Global Warming Helps Pests and Diseases to Spread
Climate change is helping pests and diseases that attack crops to spread around the world, a study suggests. Crop pests are moving at an average of 3km (two miles) a year. They are heading towards the north and south poles, and are establishing in areas that were once to cold for them to live in.
Currently, it is estimated that between 10% and 16% of the world's crops are lost to disease outbreaks. The researchers warn that rising global temperatures could make the problem worse. "Global food security is one of the major challenges we are going to face over the next few decades. We really don't want to be losing any more of our crops than is absolutely necessary to pests and pathogens."
612 crop pests and pathogens from around the world had been collected over the past 50 years. These included fungi, such as wheat rust, which is devastating harvests in Africa, the Middle East and Asia; insects like the mountain pine beetle that is destroying trees in the US; as well as bacteria, viruses and microscopic nematode worms.
Each organism's distribution was different - some butterflies and insects were shifting quickly, at about 20km (12 miles) a year; other bacterium species had hardly moved. On average, however, the pests had been spreading by 3km each year since 1960. "We detect a shift in their distribution away from the equator and towards the poles."
The researchers believe that the global trade in crops is mainly responsible for the movement of pests and pathogens from country to country. However, the organisms can only take hold in new areas if the conditions are suitable, and the researchers believe that warming temperatures have enabled the creature to survive at higher latitudes.
"The most convincing hypothesis is that global warming has caused this shift.
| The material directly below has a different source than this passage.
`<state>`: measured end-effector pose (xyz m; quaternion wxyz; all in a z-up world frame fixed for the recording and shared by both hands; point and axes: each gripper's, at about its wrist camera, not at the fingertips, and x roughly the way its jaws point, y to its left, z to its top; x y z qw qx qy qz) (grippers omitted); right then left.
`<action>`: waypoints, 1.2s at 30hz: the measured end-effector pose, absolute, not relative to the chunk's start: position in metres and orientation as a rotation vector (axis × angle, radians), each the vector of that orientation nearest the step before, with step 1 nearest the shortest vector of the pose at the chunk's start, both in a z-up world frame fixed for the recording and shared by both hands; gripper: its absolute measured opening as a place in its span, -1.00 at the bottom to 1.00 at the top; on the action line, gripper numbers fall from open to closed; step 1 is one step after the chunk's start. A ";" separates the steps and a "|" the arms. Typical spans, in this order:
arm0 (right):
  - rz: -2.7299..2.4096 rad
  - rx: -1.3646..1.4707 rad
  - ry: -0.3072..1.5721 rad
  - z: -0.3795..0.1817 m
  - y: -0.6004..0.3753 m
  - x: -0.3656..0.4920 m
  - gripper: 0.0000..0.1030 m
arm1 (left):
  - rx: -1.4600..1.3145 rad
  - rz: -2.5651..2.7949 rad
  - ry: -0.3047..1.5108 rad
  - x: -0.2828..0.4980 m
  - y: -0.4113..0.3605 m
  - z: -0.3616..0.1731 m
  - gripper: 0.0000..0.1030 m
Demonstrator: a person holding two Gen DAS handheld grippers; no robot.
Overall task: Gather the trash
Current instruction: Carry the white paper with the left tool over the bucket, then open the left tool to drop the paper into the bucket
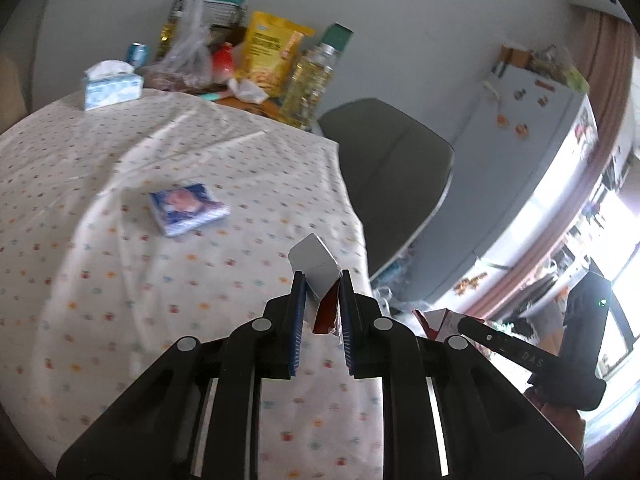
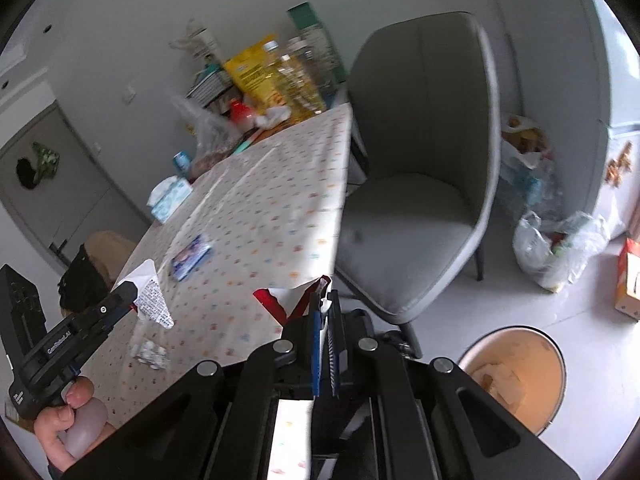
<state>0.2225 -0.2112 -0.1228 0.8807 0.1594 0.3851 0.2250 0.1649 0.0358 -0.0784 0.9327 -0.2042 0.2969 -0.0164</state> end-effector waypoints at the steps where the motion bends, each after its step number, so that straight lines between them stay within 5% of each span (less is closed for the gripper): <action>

One example is the Colorado potato beetle. Warming appears to have allowed it to move northwards through Europe to into Finland and Norway where the cold winters would normally knock the beetle back."
The researchers said that better information about where the pests and pathogens were and where they were moving was needed to fully assess the scale of the problem. "We also need to protect our borders, we have to quarantine plants to reduce the chances that pests and pathogens are able to get into our agricultural systems."